# Nested CV Training

In this notebook we'll explain, with examples, how to use this library that has been designed with the purpose of:
* Performing nested cross validation for model and hyperparameter selection and performance estimation.
* Optimizing not only model hyperparameters, but whole preprocessing pipelines. 
* Dealing with imbalanced multiclass classification problems. 
* Probability calibration of predictions. 

## Imports

In [1]:
import sys
sys.path.append('..')
import numpy as np, pandas as pd
from sklearn.decomposition import PCA
from sklearn.metrics import roc_auc_score, make_scorer
from sklearn.feature_selection import SelectKBest, mutual_info_classif
from skopt.space import Real, Integer, Categorical
from sklearn.ensemble import RandomForestClassifier
from sklearn.linear_model import LogisticRegression
from imblearn.pipeline import Pipeline as ImbPipeline
from sklearn.pipeline import Pipeline as SkPipeline
from sklearn.preprocessing import StandardScaler
from imblearn.over_sampling import SMOTE
from nestedcvtraining.api import find_best_model
from nestedcvtraining.switch_case import SwitchCase
from nestedcvtraining.under_sampling_classifier import UnderSamplingClassifier
from skopt import gbrt_minimize

## Dataset
Let's show how to use the library with a synthetic multiclass imbalanced dataset:

In [2]:
from sklearn.datasets import make_classification
X, y = make_classification(
    n_samples=800,
    n_features=20, 
    n_redundant=5, 
    n_informative=5, 
    n_classes=3, 
    n_clusters_per_class=3,
    flip_y=0.05,
    class_sep=0.7,
    weights=[0.8, 0.15, 0.05],
    random_state=42
)

In [3]:
from collections import Counter
Counter(y)

Counter({2: 53, 0: 621, 1: 126})

In [4]:
X.shape

(800, 20)

## Model definition

One important piece of the library is that it allows to define potentially very complex nested pipelines, with different hyperparameters to optimize. The addition of the `SwitchCase` makes it easier to define modular structures and combine them in a last step. 
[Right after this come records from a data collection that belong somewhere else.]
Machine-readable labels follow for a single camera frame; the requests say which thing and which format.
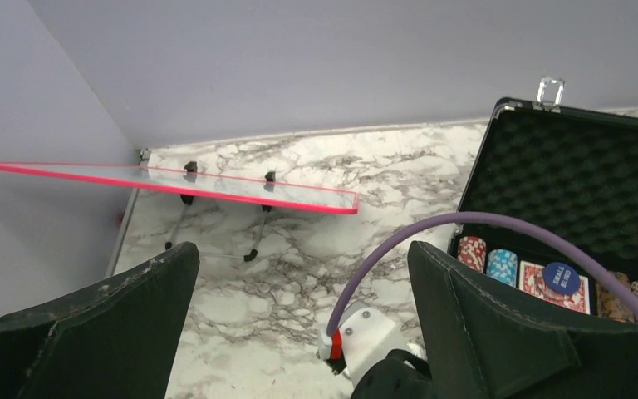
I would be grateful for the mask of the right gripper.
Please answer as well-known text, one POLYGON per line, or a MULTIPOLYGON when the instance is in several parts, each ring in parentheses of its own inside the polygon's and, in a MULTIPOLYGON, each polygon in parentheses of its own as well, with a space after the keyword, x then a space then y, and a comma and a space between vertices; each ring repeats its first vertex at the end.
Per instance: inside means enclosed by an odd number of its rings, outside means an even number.
POLYGON ((350 399, 425 399, 432 397, 429 364, 412 352, 391 350, 360 379, 350 399))

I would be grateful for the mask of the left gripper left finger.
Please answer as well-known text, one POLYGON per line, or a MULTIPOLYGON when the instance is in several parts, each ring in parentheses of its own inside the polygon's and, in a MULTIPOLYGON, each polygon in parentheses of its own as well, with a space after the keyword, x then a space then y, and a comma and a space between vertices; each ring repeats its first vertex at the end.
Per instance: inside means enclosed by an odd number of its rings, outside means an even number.
POLYGON ((162 398, 199 271, 185 242, 0 317, 0 398, 162 398))

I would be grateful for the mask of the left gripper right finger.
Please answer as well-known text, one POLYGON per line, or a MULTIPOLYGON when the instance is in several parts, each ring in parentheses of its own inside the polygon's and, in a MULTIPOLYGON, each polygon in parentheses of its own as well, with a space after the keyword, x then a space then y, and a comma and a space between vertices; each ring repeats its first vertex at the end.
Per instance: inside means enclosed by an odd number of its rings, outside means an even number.
POLYGON ((638 325, 571 311, 431 244, 408 251, 439 398, 638 398, 638 325))

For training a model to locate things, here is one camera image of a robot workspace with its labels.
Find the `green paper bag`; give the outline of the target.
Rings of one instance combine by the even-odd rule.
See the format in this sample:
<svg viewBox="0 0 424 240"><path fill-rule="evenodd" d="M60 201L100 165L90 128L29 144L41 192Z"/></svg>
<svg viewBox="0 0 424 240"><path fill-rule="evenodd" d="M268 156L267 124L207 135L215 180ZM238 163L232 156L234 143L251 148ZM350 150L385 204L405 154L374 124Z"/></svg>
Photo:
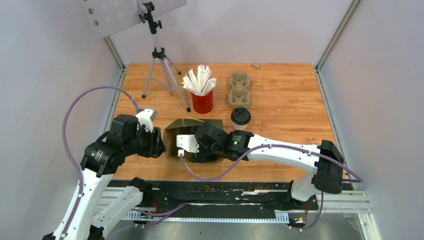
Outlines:
<svg viewBox="0 0 424 240"><path fill-rule="evenodd" d="M176 146L176 137L177 135L194 135L197 128L205 121L212 126L217 127L220 130L224 129L224 123L222 119L200 119L200 121L194 119L177 119L171 123L164 131L162 136L162 141L166 146L166 152L164 156L169 161L179 161L178 157L178 147ZM184 159L190 163L192 162L192 156L194 153L186 153ZM217 164L222 162L223 158L219 156L219 160L210 163L197 163L197 164Z"/></svg>

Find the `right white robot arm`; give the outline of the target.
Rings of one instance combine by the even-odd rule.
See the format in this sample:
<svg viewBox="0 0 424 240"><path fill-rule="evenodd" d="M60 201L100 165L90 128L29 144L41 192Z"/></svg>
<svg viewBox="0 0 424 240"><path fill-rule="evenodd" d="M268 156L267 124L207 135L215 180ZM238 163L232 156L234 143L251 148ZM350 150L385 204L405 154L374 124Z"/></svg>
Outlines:
<svg viewBox="0 0 424 240"><path fill-rule="evenodd" d="M342 192L344 158L329 140L320 144L295 144L272 140L243 129L225 132L207 122L202 123L187 140L179 137L179 147L190 153L206 153L231 161L268 161L306 172L294 180L285 195L286 204L298 209L321 191Z"/></svg>

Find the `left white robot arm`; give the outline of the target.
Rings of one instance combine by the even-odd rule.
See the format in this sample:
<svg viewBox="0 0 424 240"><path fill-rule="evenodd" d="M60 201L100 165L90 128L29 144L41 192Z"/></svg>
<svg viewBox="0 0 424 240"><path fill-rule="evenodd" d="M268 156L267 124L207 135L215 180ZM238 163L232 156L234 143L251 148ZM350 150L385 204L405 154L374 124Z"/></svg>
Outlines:
<svg viewBox="0 0 424 240"><path fill-rule="evenodd" d="M69 206L60 225L43 236L44 240L105 240L132 208L152 203L152 183L135 177L112 203L96 212L104 190L126 157L158 158L166 151L161 129L153 126L156 116L152 108L135 116L121 114L113 119L109 131L86 147L80 163L83 183L72 197L79 202L77 210Z"/></svg>

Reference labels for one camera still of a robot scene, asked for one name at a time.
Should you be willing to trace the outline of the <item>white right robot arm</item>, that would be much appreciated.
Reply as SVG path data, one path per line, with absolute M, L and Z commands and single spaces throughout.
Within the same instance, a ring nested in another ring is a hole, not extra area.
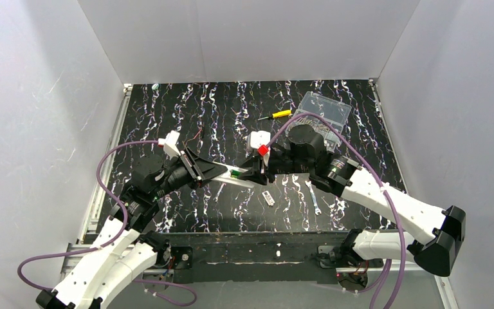
M 324 138 L 309 125 L 293 127 L 287 147 L 269 145 L 270 133 L 248 135 L 251 152 L 239 179 L 267 185 L 278 174 L 308 174 L 312 186 L 357 203 L 397 225 L 395 232 L 354 229 L 338 248 L 348 263 L 372 259 L 405 259 L 427 272 L 448 277 L 466 237 L 466 212 L 419 201 L 379 182 L 366 167 L 328 151 Z

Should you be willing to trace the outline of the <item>white remote control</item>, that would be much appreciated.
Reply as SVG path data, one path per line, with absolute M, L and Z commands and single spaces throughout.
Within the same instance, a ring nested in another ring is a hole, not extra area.
M 218 163 L 218 162 L 216 162 L 216 164 L 224 166 L 226 168 L 226 171 L 221 173 L 220 175 L 216 176 L 215 178 L 212 178 L 212 181 L 227 183 L 230 185 L 237 185 L 239 187 L 245 187 L 245 188 L 249 188 L 249 189 L 252 189 L 255 187 L 255 184 L 251 181 L 240 180 L 239 177 L 233 177 L 230 175 L 231 170 L 240 171 L 242 174 L 242 173 L 247 171 L 246 169 L 232 166 L 232 165 L 222 164 L 222 163 Z

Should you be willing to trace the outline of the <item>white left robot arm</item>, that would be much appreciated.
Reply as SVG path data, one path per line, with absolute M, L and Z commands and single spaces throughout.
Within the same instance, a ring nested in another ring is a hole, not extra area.
M 146 269 L 172 263 L 169 239 L 143 230 L 165 195 L 190 186 L 201 187 L 229 169 L 186 149 L 169 164 L 153 154 L 140 158 L 119 196 L 120 204 L 106 219 L 97 239 L 81 252 L 73 270 L 54 288 L 43 288 L 35 302 L 40 308 L 106 308 Z

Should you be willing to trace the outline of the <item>green battery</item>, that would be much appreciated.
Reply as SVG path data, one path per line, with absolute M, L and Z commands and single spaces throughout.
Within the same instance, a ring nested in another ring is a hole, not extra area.
M 239 175 L 241 175 L 241 172 L 236 170 L 231 170 L 230 175 L 233 177 L 238 177 Z

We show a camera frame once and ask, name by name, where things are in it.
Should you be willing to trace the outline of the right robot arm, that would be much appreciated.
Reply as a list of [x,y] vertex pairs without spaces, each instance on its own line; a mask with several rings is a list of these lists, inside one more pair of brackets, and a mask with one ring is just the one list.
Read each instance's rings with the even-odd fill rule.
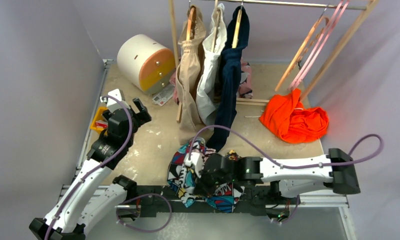
[[339,195],[361,192],[353,159],[339,148],[309,158],[275,159],[248,156],[236,160],[219,153],[204,160],[191,152],[184,165],[193,168],[197,179],[194,193],[209,196],[223,184],[254,188],[270,184],[268,196],[276,204],[303,193],[331,189]]

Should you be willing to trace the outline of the colourful comic print shorts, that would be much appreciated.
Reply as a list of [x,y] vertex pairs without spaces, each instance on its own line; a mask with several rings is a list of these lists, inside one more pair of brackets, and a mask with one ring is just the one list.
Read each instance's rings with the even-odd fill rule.
[[197,176],[193,169],[184,165],[184,158],[189,153],[190,147],[193,147],[193,152],[201,153],[203,160],[207,160],[209,155],[216,153],[215,149],[206,147],[206,141],[202,137],[189,140],[175,152],[169,163],[168,185],[187,208],[196,201],[204,200],[208,205],[221,212],[232,213],[245,193],[245,187],[227,183],[220,185],[212,195],[194,194]]

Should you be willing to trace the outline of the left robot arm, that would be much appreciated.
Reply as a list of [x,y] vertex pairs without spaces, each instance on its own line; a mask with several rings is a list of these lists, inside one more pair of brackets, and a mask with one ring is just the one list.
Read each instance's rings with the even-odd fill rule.
[[81,170],[55,207],[30,223],[29,229],[38,240],[84,240],[108,211],[137,199],[136,182],[118,176],[105,193],[91,201],[100,184],[127,155],[137,130],[152,120],[139,98],[132,100],[138,112],[110,94],[102,100],[107,106],[108,126],[91,145]]
If the individual steps are all `sklearn` `transformers` or `estimators`, then everything can be combined with full flexibility. However, if there are `resamplers`, some care needs to be taken. I will present two *architectures* that work well in case there are `resamplers`, and they should be flexible enough for most cases. 

### Architecture 1

In this idea, we ensemble the whole model as a chain of `SwitchCase` inside an `imblearn` `Pipeline` object. We must take care of two things: 
* In the component that does the `resampling`, in the cases that contain a `resampler` we cannot use any `Pipeline`. Only individual `resamplers` or `passthrough`. In other cases we have freedom. But it's cleaner if we allow only `resamplers` in this component.  
* In other components, we can use `compose` objects, including `Pipeline`, but only from `sklearn` and with no `resamplers` inside (this is because `imblearn` `Pipelines` cannot contain nested `Pipelines`). 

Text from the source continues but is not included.